ELMoForManyLangs icon indicating copy to clipboard operation
ELMoForManyLangs copied to clipboard

ELMoForManyLangs as Keras Layer

Open juckeltour opened this issue 5 years ago • 13 comments

Hi!

Does anybody know how to use Embedder.sents2elmo() as a Layer for Keras?

I mean like using the one from tensorflow hub, see https://www.depends-on-the-definition.com/named-entity-recognition-with-residual-lstm-and-elmo/.

Thanks in advance!

juckeltour avatar Mar 10 '19 11:03 juckeltour

You can create a Keras Sequence, in which you can apply the embedder on the input sequences, and use model.fit_on_generator/predict_on_generator

nhatsmrt avatar Mar 12 '19 09:03 nhatsmrt

Thanks for answering! I think we can use the Lambda layer or create a custom one. I don' know how to handle the Tensors that keras gives and return a data structure that keras accepts.

e = Embedder('...')
sess = tf.Session()
def ElmoEmbedding(x):
    with sess.as_default():
        return tf.convert_to_tensor(e.sents2elmo(x.eval())[0]) # this does not work
...
embedding = Lambda(ElmoEmbedding, output_shape=(None, max_len, 1024))(input_text)

juckeltour avatar Mar 13 '19 13:03 juckeltour

how about hub.Module("https://tfhub.dev/google/elmo/2", trainable=True)`

muximus3 avatar Mar 14 '19 09:03 muximus3

Yeah, but I would like to use non-english Embeddings from ELMoForManyLangs and need to be able to retrain them with custom training data. tfhub is no option, I think.

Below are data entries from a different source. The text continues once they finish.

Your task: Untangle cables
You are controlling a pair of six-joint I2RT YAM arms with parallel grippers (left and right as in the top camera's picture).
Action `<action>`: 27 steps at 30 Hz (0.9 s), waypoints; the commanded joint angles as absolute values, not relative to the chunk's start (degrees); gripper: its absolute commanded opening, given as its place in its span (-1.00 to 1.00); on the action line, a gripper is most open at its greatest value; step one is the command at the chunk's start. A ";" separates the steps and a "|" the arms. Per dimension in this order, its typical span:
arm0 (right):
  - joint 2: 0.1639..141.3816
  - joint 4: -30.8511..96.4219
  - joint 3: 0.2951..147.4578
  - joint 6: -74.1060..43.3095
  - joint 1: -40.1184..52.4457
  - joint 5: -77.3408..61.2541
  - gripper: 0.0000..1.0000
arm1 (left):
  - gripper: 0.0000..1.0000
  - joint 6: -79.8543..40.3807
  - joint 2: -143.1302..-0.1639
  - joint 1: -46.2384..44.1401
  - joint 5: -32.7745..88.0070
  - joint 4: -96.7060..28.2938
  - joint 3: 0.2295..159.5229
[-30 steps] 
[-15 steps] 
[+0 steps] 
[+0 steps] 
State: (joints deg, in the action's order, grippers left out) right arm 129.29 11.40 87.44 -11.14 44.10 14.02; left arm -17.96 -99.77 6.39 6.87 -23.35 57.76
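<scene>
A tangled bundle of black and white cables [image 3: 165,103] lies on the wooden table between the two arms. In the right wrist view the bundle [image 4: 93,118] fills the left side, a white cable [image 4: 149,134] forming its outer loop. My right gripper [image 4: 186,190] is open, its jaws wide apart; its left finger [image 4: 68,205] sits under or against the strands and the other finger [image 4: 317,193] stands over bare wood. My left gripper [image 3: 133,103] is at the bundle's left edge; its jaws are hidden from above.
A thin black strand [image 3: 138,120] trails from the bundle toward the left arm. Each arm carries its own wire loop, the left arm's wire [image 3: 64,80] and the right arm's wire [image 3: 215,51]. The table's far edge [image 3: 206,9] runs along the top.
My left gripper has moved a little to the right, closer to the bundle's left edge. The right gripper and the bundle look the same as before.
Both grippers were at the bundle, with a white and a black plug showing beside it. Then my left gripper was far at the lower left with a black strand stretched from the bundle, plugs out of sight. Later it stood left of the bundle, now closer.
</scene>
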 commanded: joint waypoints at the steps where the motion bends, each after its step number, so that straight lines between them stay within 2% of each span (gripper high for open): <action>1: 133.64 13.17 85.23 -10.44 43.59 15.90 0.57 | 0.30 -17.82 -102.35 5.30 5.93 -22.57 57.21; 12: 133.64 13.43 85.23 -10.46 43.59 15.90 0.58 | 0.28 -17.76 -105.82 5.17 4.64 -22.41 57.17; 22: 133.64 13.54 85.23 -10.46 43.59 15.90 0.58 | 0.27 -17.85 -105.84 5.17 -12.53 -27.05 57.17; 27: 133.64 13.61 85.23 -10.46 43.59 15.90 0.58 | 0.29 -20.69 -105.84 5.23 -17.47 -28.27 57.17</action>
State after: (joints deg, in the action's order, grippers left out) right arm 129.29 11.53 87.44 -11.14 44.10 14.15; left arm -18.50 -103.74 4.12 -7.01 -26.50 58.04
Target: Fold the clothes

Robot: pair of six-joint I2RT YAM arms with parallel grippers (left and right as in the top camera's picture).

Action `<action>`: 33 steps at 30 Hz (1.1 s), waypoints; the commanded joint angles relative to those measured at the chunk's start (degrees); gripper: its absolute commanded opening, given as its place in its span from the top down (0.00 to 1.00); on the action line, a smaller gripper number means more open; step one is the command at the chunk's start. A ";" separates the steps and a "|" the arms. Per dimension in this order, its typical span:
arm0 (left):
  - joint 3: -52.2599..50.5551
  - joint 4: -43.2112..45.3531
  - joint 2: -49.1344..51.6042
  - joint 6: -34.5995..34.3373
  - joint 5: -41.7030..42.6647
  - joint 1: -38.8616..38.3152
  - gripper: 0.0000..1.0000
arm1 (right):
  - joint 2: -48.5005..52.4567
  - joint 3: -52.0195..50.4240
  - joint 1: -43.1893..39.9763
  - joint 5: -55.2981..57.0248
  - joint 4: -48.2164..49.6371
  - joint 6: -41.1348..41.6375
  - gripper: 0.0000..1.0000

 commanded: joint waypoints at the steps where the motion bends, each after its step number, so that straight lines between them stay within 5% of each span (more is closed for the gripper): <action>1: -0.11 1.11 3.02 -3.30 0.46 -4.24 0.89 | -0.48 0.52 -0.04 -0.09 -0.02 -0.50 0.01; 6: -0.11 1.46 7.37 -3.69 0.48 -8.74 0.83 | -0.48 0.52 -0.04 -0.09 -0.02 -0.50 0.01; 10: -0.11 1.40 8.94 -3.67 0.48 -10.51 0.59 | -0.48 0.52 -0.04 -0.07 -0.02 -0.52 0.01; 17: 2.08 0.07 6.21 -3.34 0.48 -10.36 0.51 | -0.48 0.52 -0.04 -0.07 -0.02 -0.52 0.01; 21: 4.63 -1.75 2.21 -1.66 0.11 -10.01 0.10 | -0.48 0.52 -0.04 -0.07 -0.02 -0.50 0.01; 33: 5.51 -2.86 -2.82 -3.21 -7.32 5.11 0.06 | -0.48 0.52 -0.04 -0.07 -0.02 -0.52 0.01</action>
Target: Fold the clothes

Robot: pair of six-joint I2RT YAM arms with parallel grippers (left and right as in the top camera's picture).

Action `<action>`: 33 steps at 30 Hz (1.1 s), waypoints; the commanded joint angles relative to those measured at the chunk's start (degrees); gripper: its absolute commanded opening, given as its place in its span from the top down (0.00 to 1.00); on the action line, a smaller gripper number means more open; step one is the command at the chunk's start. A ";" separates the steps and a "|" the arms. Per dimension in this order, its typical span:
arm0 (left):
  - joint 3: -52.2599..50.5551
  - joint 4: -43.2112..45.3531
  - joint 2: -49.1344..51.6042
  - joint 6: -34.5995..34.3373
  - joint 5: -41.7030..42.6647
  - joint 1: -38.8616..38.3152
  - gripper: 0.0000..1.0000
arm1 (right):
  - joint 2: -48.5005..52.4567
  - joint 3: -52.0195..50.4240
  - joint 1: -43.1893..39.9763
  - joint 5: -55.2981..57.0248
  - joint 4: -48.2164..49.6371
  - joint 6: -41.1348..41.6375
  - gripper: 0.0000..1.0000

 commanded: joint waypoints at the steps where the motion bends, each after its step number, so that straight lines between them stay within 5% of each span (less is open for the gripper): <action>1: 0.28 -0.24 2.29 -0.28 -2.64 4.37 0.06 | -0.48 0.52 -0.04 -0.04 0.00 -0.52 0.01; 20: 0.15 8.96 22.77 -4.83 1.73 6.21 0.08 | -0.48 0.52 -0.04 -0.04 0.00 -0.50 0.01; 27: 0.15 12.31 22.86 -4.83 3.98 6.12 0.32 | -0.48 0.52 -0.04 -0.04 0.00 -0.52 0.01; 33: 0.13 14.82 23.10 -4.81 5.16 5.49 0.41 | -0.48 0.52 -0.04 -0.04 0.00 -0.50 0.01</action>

juckeltour avatar Mar 14 '19 13:03 juckeltour

Hey juckeltour did you solve the problem?

I found a tutorial that comes close to a task that i try to solve. let me know if you found a solution

maybe this will help you out :

http://hunterheidenreich.com/blog/elmo-word-vectors-in-keras/

Rusiecki avatar Mar 30 '19 21:03 Rusiecki

Hi @juckeltour, have you found the way to use ELMoForManyLangs embeddings with Keras

marinkreso95 avatar Apr 15 '19 18:04 marinkreso95

can anyone find any solution?

ghost avatar Jun 23 '19 08:06 ghost

can anyone find any solution?

Hi guys, anyone found a solution yet?

ai-nlp avatar Jul 08 '19 10:07 ai-nlp

No, I didn't solve this problem.

We switched to BERT (and pytorch)...

juckeltour avatar Jul 10 '19 10:07 juckeltour

So, I have a workaround but it is somewhat impractical. Obtain the vocabulary of your dataset, then create an embedding file similar to a word2vec or glove file (ie. word 1024-dim-weights per line). And then implement an custom weight embedding layer, it worked ok for Spanish.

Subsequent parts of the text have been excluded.